### WHAT IS REQUIRED
The data follows. Retype every entry exactly.
——
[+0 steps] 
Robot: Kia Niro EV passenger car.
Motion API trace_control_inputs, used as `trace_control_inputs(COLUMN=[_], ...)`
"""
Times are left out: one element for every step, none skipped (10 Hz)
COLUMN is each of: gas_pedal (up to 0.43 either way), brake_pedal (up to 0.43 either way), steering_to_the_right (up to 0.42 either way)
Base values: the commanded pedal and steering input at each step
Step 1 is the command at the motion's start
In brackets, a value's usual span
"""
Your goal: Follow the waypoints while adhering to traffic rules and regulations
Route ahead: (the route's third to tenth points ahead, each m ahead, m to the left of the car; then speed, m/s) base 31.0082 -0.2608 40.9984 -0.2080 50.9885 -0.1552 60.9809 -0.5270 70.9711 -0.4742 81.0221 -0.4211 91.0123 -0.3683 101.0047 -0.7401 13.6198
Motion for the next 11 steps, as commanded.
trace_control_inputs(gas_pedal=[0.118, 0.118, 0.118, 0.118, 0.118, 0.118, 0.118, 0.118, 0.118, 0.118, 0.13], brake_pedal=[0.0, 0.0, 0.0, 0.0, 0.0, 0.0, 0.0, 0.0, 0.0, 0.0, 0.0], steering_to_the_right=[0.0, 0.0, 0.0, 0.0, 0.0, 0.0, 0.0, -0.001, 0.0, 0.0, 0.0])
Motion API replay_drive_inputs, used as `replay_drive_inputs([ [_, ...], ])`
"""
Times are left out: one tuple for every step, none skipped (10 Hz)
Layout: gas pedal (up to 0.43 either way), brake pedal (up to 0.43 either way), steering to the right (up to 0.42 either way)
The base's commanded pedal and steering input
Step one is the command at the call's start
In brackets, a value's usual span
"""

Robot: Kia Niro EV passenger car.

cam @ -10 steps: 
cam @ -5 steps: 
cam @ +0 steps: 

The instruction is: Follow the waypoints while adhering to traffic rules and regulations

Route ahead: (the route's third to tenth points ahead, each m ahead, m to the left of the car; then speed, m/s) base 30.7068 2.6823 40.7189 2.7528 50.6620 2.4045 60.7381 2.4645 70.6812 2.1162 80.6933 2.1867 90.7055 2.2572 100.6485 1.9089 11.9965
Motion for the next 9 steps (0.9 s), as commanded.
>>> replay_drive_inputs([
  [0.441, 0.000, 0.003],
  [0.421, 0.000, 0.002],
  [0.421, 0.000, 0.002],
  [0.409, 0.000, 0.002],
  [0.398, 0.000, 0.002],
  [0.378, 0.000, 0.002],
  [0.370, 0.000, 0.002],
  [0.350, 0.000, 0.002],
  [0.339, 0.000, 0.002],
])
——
### TASK OUTPUT
[+0 steps] 
Robot: Kia Niro EV passenger car.
Motion API trace_control_inputs, used as `trace_control_inputs(COLUMN=[_], ...)`
"""
Times are left out: one element for every step, none skipped (10 Hz)
COLUMN is each of: gas_pedal (up to 0.43 either way), brake_pedal (up to 0.43 either way), steering_to_the_right (up to 0.42 either way)
Base values: the commanded pedal and steering input at each step
Step 1 is the command at the motion's start
In brackets, a value's usual span
"""
Your goal: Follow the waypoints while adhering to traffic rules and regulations
Route ahead: (the route's third to tenth points ahead, each m ahead, m to the left of the car; then speed, m/s) base 31.0082 -0.2608 40.9984 -0.2080 50.9885 -0.1552 60.9809 -0.5270 70.9711 -0.4742 81.0221 -0.4211 91.0123 -0.3683 101.0047 -0.7401 13.6198
Motion for the next 11 steps, as commanded.
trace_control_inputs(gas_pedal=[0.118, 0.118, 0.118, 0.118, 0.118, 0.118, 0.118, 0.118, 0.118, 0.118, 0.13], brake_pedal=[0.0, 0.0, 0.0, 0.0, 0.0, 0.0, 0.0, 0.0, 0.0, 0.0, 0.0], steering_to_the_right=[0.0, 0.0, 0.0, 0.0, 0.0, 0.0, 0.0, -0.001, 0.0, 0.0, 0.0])
Motion API replay_drive_inputs, used as `replay_drive_inputs([ [_, ...], ])`
"""
Times are left out: one tuple for every step, none skipped (10 Hz)
Layout: gas pedal (up to 0.43 either way), brake pedal (up to 0.43 either way), steering to the right (up to 0.42 either way)
The base's commanded pedal and steering input
Step one is the command at the call's start
In brackets, a value's usual span
"""

Robot: Kia Niro EV passenger car.

cam @ -10 steps: 
cam @ -5 steps: 
cam @ +0 steps: 

The instruction is: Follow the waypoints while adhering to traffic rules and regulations

Route ahead: (the route's third to tenth points ahead, each m ahead, m to the left of the car; then speed, m/s) base 30.7068 2.6823 40.7189 2.7528 50.6620 2.4045 60.7381 2.4645 70.6812 2.1162 80.6933 2.1867 90.7055 2.2572 100.6485 1.9089 11.9965
Motion for the next 9 steps (0.9 s), as commanded.
>>> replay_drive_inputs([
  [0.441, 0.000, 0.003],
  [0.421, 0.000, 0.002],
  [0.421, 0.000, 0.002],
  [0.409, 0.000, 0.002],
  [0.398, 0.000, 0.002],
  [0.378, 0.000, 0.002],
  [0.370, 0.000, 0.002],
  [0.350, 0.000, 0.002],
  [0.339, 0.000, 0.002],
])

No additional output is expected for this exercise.